• WHAT YOU ARE ASKED TO DO
Down to the last line, reproduce the data that follows, but skip the pictures.

Content starts

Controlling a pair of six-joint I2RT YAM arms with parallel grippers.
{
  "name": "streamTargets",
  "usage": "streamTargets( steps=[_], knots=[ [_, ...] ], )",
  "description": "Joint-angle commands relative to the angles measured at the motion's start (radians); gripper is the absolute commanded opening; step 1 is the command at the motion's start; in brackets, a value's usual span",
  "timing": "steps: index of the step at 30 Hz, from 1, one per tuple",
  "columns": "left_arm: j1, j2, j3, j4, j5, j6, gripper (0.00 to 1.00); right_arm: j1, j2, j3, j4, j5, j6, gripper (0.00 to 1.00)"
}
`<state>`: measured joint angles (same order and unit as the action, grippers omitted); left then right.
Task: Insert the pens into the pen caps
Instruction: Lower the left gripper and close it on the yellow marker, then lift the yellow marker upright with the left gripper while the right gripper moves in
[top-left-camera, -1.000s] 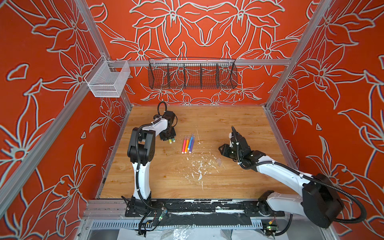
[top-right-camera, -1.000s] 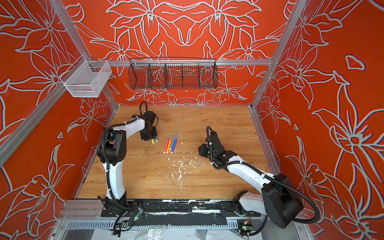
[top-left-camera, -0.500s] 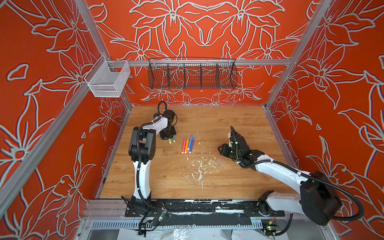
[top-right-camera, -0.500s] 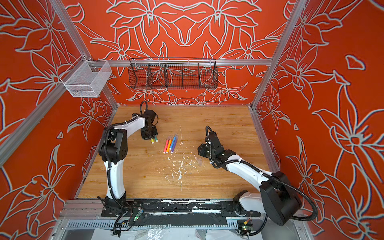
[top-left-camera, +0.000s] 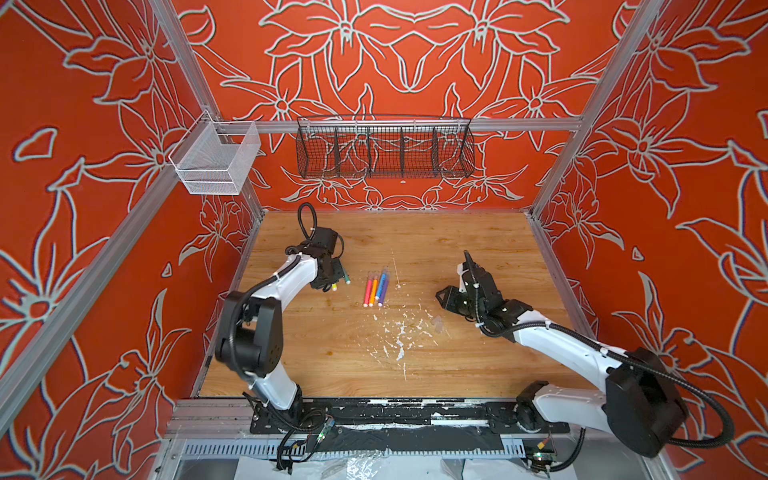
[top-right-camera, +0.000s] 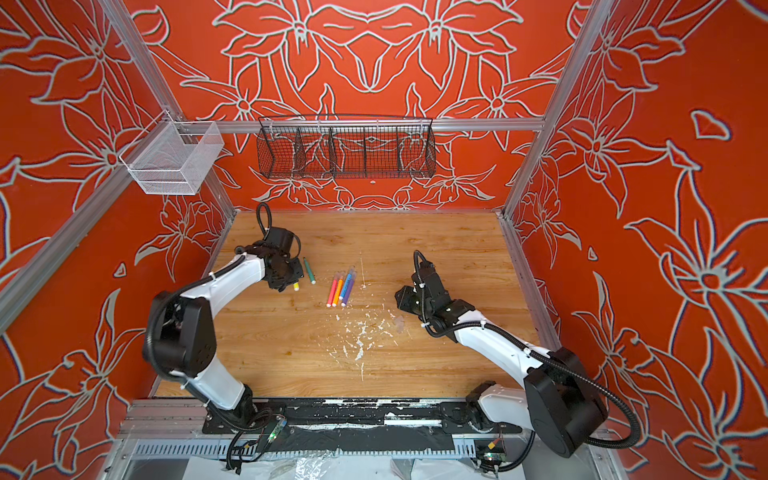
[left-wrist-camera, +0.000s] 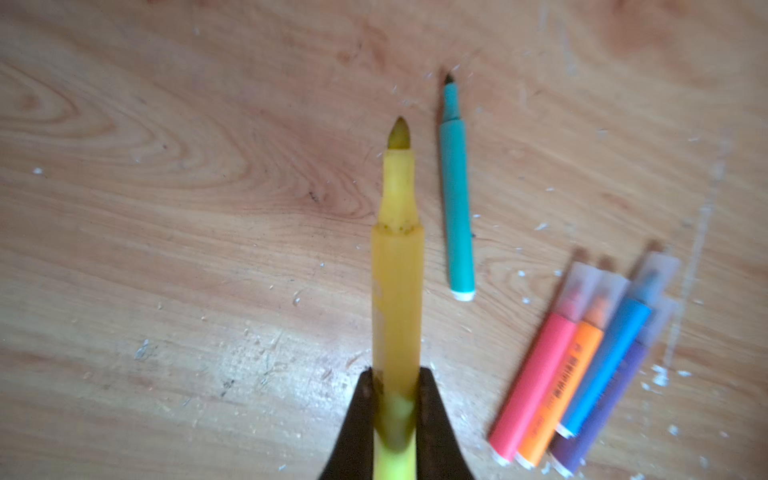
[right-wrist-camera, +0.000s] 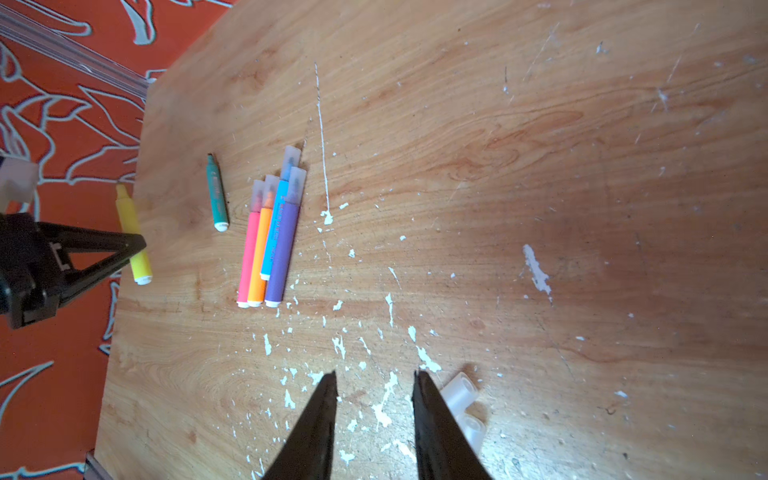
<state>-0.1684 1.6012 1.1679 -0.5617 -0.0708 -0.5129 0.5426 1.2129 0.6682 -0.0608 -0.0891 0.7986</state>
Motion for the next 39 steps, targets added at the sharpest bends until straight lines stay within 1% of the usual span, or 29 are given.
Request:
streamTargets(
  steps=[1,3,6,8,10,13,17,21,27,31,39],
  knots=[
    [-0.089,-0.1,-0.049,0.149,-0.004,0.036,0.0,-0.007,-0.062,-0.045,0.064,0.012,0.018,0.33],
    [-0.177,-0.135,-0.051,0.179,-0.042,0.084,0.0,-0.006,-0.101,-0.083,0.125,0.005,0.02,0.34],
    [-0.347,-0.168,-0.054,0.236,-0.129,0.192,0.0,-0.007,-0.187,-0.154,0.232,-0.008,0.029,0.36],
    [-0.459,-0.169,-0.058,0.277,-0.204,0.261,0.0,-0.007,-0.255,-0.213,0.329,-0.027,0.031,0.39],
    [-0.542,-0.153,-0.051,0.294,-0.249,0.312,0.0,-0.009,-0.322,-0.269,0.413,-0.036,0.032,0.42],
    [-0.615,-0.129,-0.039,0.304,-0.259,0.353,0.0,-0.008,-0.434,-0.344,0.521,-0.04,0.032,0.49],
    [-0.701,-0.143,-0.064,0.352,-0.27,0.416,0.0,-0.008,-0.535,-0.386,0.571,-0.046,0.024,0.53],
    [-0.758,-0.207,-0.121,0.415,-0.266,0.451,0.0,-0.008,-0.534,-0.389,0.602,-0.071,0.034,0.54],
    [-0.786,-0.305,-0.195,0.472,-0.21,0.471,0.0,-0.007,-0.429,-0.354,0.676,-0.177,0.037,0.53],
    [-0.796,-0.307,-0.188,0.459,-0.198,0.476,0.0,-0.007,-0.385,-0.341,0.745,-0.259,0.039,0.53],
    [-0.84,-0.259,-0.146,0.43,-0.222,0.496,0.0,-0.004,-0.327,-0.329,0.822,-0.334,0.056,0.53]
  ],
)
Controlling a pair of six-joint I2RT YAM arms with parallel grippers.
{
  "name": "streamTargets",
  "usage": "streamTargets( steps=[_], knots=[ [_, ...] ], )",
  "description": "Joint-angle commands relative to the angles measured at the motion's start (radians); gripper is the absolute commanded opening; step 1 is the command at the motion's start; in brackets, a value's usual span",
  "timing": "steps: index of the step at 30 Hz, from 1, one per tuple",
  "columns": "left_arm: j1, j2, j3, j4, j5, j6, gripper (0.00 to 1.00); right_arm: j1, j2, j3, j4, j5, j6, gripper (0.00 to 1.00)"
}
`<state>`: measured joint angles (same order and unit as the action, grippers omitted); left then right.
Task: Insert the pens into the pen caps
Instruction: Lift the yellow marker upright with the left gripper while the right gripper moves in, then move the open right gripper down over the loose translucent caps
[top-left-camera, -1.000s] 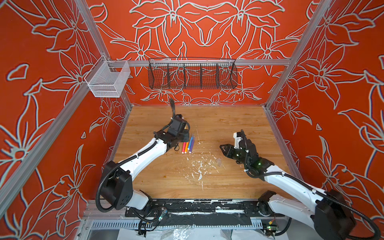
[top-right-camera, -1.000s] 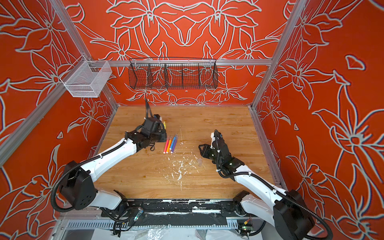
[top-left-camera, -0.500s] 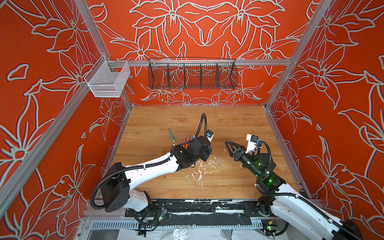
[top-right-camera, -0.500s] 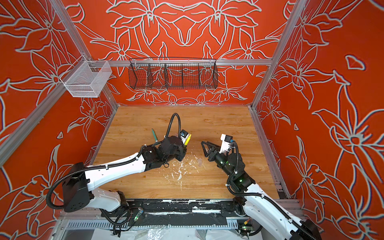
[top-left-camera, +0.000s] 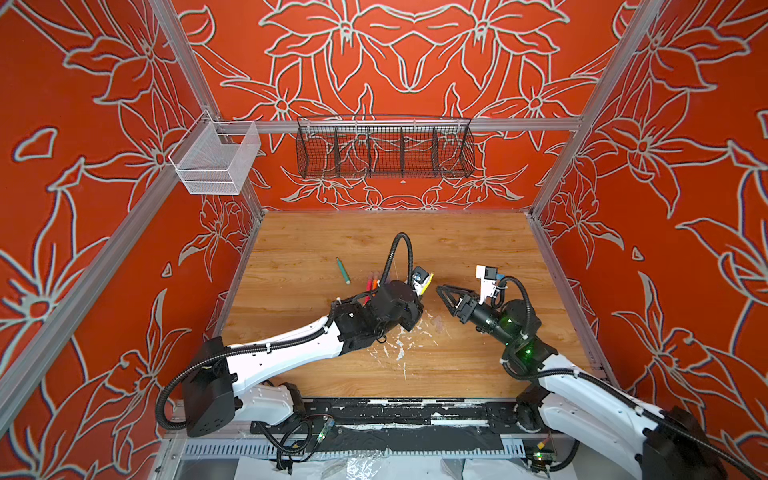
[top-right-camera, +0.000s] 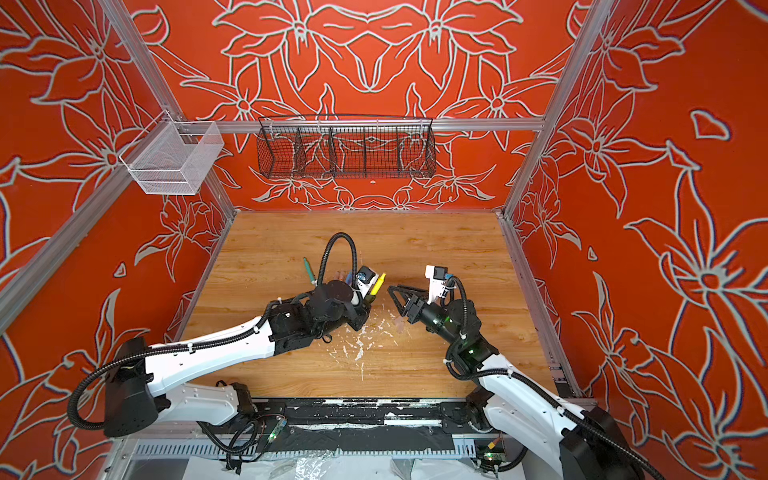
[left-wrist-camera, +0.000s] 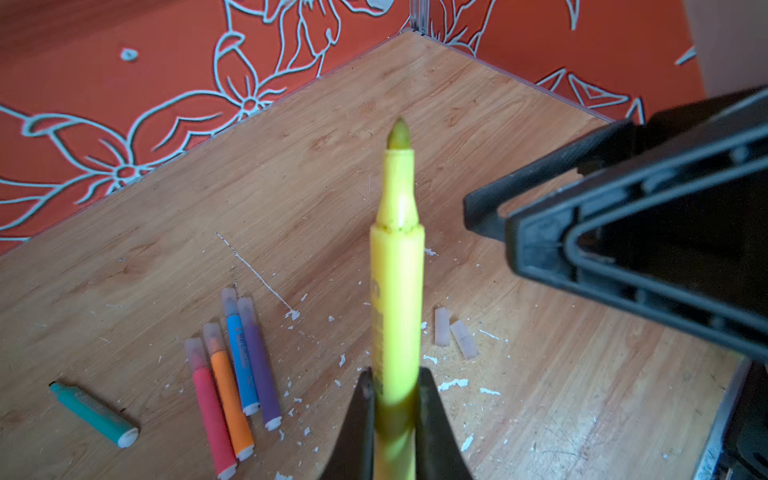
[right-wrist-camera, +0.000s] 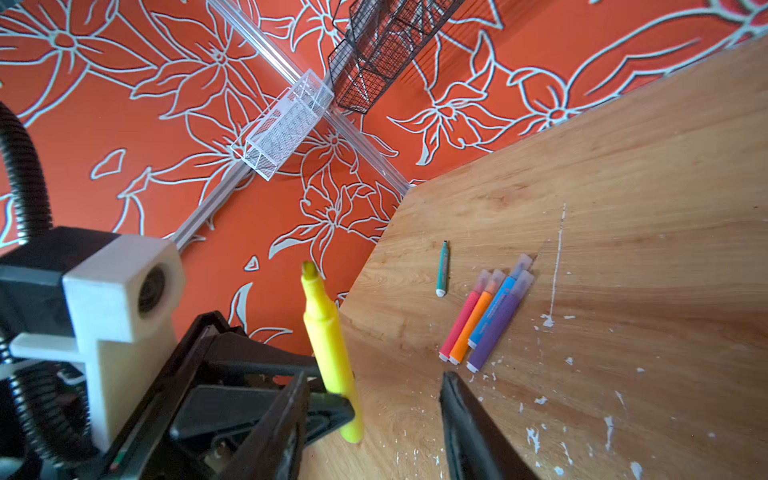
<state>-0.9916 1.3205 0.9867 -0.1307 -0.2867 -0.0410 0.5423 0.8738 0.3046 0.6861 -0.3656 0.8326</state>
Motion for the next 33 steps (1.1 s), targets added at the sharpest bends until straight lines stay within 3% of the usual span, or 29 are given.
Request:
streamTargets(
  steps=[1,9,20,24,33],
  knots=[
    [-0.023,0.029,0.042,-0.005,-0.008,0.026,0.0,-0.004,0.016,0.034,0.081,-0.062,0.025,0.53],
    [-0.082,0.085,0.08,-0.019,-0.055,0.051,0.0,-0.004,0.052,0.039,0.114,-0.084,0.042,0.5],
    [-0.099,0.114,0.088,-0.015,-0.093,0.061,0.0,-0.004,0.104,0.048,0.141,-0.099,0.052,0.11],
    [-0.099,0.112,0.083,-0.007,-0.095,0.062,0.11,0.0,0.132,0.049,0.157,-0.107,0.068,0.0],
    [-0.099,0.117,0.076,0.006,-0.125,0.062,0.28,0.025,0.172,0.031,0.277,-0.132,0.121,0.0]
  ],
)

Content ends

• ANSWER BOX
Controlling a pair of six-joint I2RT YAM arms with parallel grippers.
{
  "name": "streamTargets",
  "usage": "streamTargets( steps=[_], knots=[ [_, ...] ], )",
  "description": "Joint-angle commands relative to the angles measured at the motion's start (radians); gripper is the absolute commanded opening; step 1 is the command at the motion's start; in brackets, a value's usual span",
  "timing": "steps: index of the step at 30 Hz, from 1, one per tuple",
  "columns": "left_arm: j1, j2, j3, j4, j5, j6, gripper (0.00 to 1.00); right_arm: j1, j2, j3, j4, j5, j6, gripper (0.00 to 1.00)"
}
`<state>`: measured joint angles (same order and unit as the action, grippers omitted); left then right.
Task: Insert the pens into the pen caps
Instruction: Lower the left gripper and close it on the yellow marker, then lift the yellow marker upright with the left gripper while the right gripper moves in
[top-left-camera, -1.000s] 
[top-right-camera, -1.000s] 
[top-left-camera, -0.500s] 
[top-right-camera, -0.500s] 
[top-left-camera, +0.000s] 
[top-right-camera, +0.000s] 
[left-wrist-camera, +0.000s] 
[right-wrist-camera, +0.000s] 
<state>-0.1684 1.6012 1.1679 -0.5617 -0.0708 -0.5129 0.5426 1.2129 0.6682 -0.0608 -0.0891 0.7986</state>
Motion for the next 39 steps, targets added at the sharpest bends until straight lines stay within 1% of the usual span, or 29 are given.
Request:
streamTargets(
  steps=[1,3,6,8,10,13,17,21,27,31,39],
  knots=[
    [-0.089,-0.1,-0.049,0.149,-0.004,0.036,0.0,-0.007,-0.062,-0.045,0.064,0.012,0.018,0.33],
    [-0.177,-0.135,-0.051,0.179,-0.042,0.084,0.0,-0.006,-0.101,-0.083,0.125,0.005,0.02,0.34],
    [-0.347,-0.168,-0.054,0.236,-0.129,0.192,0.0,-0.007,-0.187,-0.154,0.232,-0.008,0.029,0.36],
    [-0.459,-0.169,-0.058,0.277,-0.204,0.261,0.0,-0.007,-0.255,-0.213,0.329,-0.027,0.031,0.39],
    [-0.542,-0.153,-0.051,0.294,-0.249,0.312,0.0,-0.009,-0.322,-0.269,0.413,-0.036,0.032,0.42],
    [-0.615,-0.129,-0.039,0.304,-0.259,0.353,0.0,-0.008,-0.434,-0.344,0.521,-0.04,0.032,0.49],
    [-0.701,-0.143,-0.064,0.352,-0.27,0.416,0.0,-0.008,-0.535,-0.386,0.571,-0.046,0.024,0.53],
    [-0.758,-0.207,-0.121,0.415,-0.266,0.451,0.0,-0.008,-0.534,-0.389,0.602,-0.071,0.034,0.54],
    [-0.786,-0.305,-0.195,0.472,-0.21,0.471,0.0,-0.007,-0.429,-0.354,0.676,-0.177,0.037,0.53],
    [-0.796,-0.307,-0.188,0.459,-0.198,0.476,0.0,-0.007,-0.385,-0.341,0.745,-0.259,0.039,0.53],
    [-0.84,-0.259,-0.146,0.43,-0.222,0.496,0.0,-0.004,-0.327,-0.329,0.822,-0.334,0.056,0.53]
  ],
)
Controlling a pair of six-joint I2RT YAM arms with parallel grippers.
{
  "name": "streamTargets",
  "usage": "streamTargets( steps=[_], knots=[ [_, ...] ], )",
  "description": "Joint-angle commands relative to the angles measured at the motion's start (radians); gripper is the absolute commanded opening; step 1 is the command at the motion's start; in brackets, a value's usual span",
  "timing": "steps: index of the step at 30 Hz, from 1, one per tuple",
  "columns": "left_arm: j1, j2, j3, j4, j5, j6, gripper (0.00 to 1.00); right_arm: j1, j2, j3, j4, j5, j6, gripper (0.00 to 1.00)"
}
`<state>`: measured joint angles (same order and unit as the action, grippers omitted); left then right.
Task: Insert the pens into the pen caps
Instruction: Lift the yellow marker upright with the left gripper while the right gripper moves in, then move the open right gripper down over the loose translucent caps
[top-left-camera, -1.000s] 
[top-right-camera, -1.000s] 
[top-left-camera, -0.500s] 
[top-right-camera, -0.500s] 
[top-left-camera, +0.000s] 
[top-right-camera, +0.000s] 
[left-wrist-camera, +0.000s] 
[right-wrist-camera, +0.000s] 
<state>-0.9916 1.3205 0.9867 -0.1307 -0.2867 -0.0410 0.5423 0.8738 0.3046 0.6861 -0.3656 0.8326</state>
Motion for the next 33 steps (1.1 s), targets added at the sharpest bends until straight lines stay within 3% of the usual span, or 29 are given.
Request:
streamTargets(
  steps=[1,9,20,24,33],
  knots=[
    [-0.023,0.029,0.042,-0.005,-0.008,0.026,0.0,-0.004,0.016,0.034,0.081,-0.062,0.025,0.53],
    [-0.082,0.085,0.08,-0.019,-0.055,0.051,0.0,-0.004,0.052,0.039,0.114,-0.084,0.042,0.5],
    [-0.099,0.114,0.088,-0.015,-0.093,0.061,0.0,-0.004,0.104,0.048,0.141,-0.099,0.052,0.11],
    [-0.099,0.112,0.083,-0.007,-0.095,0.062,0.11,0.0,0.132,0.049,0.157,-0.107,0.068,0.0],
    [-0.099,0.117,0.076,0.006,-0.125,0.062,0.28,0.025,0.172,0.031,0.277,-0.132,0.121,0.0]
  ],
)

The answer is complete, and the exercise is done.